Strong Body, Failing Mind

That tells you a lot about how the original state of the HD2 stacked up even a short time after it was released. Hinting at the shape of things to come, HTC customized the interface, adding a relatively touch-friendly front end to compensate for Windows Mobile’s stylus-slanted structure. Though it worked well enough for the most part—displaying unread emails, weather information, and other such sundries—it stood no chance of overcoming the significant handicap that waited beneath it. Three generations of iPhone had already been produced, and people had been conditioned to demand more intuitive navigation.

That’s not to say that it tanked, though. It offered what was at the time an unmatched specification, meaning tech enthusiasts would probably still have purchased it had it been running Windows 3.1, or maybe even DOS. As such, it was fairly popular, and sold very well initially. While it’s tough to find overall sales figures for it, suggesting that the heavy demand waned fairly rapidly, it never really lost its appeal in the way that most handsets do. It had some tricks hidden up its plastic sleeve, you see. Let’s get to them.

Blank Slate

Imagine that we have gathered all the HD2 users in a conference room for an informal poll, and asked who still uses the original Windows Mobile OS. There is a smattering of raised hands from crusty business types clinging desperately to horrendously antiquated systems because they understand nothing else, or perhaps can never bring themselves to let go of some obsolete file formats. Everyone else just sits there, eyebrows raised skeptically. Why, they might well be asking, would we still be using that, given the choices available to us?

The question is so ridiculous because the HD2 is seriously versatile. Android was ported to it very early, and the progress never stopped. There are 4.4 ROMs available for it already. Microsoft opted against putting together an update to their vastly improved Windows Phone OS, but it made no difference, the work got done for them in due course (demonstrated here). It will run a version of desktop Ubuntu, and pretty smoothly too. Some intrepid individual even configured Firefox OS for it, if only because they could. The basic WinMo support adds legacy support, which I mock but admittedly has some value. Anyone who feels like dabbling in ROM development can work with an HD2 and be pretty confident that they’ll get somewhere with it eventually.

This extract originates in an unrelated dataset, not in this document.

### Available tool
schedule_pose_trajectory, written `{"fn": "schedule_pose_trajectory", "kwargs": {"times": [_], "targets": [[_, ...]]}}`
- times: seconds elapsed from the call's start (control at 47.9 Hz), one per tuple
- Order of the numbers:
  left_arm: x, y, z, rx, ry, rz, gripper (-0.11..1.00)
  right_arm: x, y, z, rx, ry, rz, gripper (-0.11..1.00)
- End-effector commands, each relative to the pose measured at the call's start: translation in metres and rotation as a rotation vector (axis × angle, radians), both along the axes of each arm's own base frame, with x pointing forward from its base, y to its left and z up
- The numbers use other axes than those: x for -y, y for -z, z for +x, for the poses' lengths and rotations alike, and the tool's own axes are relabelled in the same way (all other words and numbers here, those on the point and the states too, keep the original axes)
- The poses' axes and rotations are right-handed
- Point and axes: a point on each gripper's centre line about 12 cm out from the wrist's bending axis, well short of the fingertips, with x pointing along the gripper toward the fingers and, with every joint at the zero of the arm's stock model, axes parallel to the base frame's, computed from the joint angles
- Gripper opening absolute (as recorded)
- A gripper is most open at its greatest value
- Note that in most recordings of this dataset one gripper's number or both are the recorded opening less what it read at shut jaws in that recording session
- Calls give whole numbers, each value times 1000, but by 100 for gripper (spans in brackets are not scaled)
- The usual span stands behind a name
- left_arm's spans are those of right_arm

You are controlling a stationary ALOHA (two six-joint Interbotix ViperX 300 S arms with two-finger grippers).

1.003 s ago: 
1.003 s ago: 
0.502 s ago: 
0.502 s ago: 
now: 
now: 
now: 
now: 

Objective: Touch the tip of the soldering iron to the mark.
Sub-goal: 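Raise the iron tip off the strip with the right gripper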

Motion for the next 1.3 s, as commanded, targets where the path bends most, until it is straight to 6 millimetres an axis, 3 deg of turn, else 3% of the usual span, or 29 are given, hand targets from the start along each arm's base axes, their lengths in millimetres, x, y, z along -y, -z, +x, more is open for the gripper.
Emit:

The Shape of Things to Come

With its 4.3” screen, rugged build and strong complement of detectors, sensors and other such things, the HD2 was ahead of its time when it came to form and design. It still holds up very well, not looking too out of place next to the best and brightest phones we have now. It was always a big lump of carbon, ready to be crushed into a sparkling diamond. Actually, forget that metaphor. It was more like an athletic 6’4 teenager unaware of the existence of any sport other than chess, or maybe golf. It needed to be introduced to a talent scout, put through its paces, and informed of its great destiny, so far beyond that which had been offered by its manufacturer.

Sticking Power

The parallels between this phone and Batman in ‘The Dark Knight’ are so spooky, so eerily numerous, that I’d be remiss not to point them out. HTC’s HD2 is the jack-of-all-trades phone the tech community deserves, just not the one most people need right now… so developers will port to it, because it can take it. It’s not the hero it set out to be, but it is an ever-present guardian. Is it being ludicrously hyperbolic to talk of it this way? Yes. It really is. But hell, the HD2 is a great survivor. It deserves a compelling tribute.